How Capventis is Using Dgraph to Streamline Messy Legacy Data
Dgraph is a no-brainer. I can ingest any data and any structure, and I don’t have to worry about it. If I were trying to do this in a SQL table, we would end up with horrible joins and get tied up in knots. Dgraph is a godsend.”
Summary
Executive Summary
Capventis pulls vast quantities of legacy and real-time data from diverse sources for its top-tier clients. The team needed a solution that could streamline and scale, offering improved insights and performance to deliver their clients the best results. After testing multiple graph databases, Capventis found Dgraph is the easiest to use with the best performance, making the Capventis team more efficient, accurate, and flexible.
Problem
As a specialist business and technology consulting company based in the UK, Capventis provides solutions for customer engagement, experience management, analytics, and data science. The company’s technology facilitates and simplifies complex integrations from multiple data sources and formats, providing holistic views of customer experiences and engagement.
Customer experience design, support, and sentiment analysis require a range of tools and data. Examples include:
- Broadcasters might need analytics on how users are consuming media. By discerning consumers’ media preferences, the broadcaster can provide real-time recommendations. This data can also be used to set email cadence and offers.
- Online retailers may want to track multichannel interactions across email, websites, visits to dealers, feedback from a test drive, and post-purchase sentiment.
With notable customers in all major market segments, Capventis integrates data that might come from legacy datasets with hundreds of tables, as well as modern API-driven Saas applications.
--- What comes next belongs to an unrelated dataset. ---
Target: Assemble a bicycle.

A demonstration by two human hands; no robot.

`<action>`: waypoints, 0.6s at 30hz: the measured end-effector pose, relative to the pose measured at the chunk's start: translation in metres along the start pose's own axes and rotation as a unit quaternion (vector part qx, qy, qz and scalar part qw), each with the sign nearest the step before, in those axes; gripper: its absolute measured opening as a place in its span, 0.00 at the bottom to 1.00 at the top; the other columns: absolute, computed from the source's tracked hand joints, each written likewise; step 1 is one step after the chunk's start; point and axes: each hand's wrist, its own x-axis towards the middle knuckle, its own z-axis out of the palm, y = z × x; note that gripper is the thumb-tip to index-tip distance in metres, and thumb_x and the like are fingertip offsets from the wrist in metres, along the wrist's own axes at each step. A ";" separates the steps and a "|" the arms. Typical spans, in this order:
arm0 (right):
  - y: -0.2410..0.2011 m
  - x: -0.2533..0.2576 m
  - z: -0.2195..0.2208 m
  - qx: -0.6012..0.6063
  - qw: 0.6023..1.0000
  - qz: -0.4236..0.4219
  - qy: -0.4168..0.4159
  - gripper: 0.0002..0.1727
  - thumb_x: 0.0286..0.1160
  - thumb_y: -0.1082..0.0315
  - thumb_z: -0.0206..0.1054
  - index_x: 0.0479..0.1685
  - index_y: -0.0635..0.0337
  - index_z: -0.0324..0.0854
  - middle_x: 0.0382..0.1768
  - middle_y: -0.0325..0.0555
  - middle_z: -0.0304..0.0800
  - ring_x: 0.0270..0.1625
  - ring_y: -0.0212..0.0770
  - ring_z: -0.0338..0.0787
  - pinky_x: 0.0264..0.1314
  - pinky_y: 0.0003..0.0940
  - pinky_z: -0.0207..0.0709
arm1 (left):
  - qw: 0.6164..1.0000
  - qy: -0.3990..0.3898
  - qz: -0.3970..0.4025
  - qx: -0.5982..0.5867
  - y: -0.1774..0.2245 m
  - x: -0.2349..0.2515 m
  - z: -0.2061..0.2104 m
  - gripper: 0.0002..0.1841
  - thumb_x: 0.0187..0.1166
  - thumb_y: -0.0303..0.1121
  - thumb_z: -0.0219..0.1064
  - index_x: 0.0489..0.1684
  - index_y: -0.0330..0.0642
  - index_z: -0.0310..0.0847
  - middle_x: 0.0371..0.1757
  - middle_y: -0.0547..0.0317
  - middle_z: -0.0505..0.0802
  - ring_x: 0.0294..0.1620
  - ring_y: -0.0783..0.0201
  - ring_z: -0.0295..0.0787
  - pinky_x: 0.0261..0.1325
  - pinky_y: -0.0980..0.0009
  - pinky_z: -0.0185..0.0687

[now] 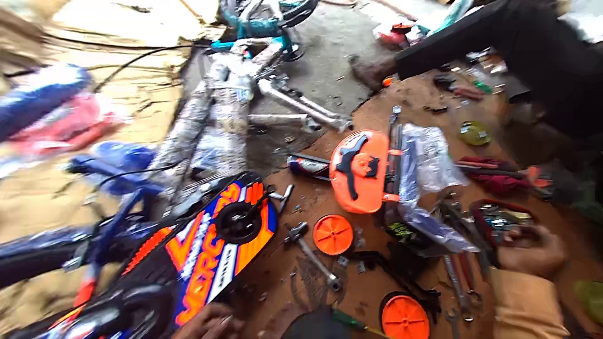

This variety of data and integrations required a specific data stack, which Capventis named Glü. Based on the scope and scale of their projects, the team wanted a GraphQL-based interface with a flexible, reliable, high-performance graph database on the back end.
Database design requirements included:
- Flexible data source integration and ETL
- Rapid scalability from test applications to global scale production environments
- Platform agnostic – works on Windows, Linux, macOS, iOS Android
- Small footprint and efficient data usage
- Reliable and enterprise-ready
Approach
Capventis’ team used the Go programming language for most integration projects. The company was already bumping against the limitations of scale-out, rapid and flexible integrations using legacy SQL databases with tabular structures that required large numbers of joins to integrate disparate data sources. Moving from a tabular structure to graph-based databases would give Capventis more flexibility and agility to design projects and mix-and-match data sources and types.
When Dgraph was released into the Go community, Capventis decided to test Dgraph as a solution option, along with two other graph databases: neo4j and Cayley. One of the other databases was complicated to deploy and configure, causing headaches in development that also limited scalability. The other database proved to be extremely inefficient; moving a million records for GDPR compliance required gigabytes of space and exhausted the available memory.
Dgraph testing was far superior to the alternatives. It was configured and ran in less than an hour and quickly scaled from one compute node to dozens with minimal configuration changes. Dgraph also provided global sharding, enhancing scalability. Testing Dgraph, Capventis found it had a tiny data footprint that efficiently handled the million record test and made it suitable for embedding.
The Capventis team preferred the added features of Dgraph’s DQL query language.
Outcome
A test of Dgraph came with a project for a government agency involving integrating several older proprietary databases that were still in flight and being regularly updated with new information.
The database involved multiple departments that had merged and separated and merged again over the years. As a result, what should have been a dozen tables had exploded into 300, and the existing database vendor refused to collaborate on the project. The government agency couldn’t provide Capventis with an accurate data schema. Meanwhile, another department added data but continued making changes to that data even as the aggregation was underway.
The Capventis team used Dgraph to convert all the legacy data from multiple sources and cleansed it on the fly with no data loss – and generated a clear schema ready for immediate queries.
Capventis continues to use Dgraph for a wide range of projects. The team deploys Dgraph in AWS and Microsoft Azure as Docker containers and has Dgraph and Glü development environments that can run on laptops. For Glü, Capventis has added many additional functionalities such as encryption, rate limiting, and data schema visualizations, all leveraging Dgraph. Capventis frequently uses the Dgraph DQL to quickly build interfaces for exporting compound datasets collected from various systems into multiple business intelligence tools simultaneously.
Conclusion
To date, Dgraph has proven highly available, reliable, and fast. Capventis hasn’t encountered any performance issues, despite working with some very messy data integrations and complex graph traversals. In the rare instances when Capventis has had a problem, they found the Dgraph community to be responsive and friendly. That level of support is cited as a significant part of the decision to push Dgraph to all relevant Capventis customers.
For Capventis customers, Dgraph often opens up new horizons in data. By enabling easy linkages between edges and facets and providing flexibility in how queries can be built, Dgraph can pull queries that give users views of data or understandings of relationships between nodes on the graph that was not previously possible to explore.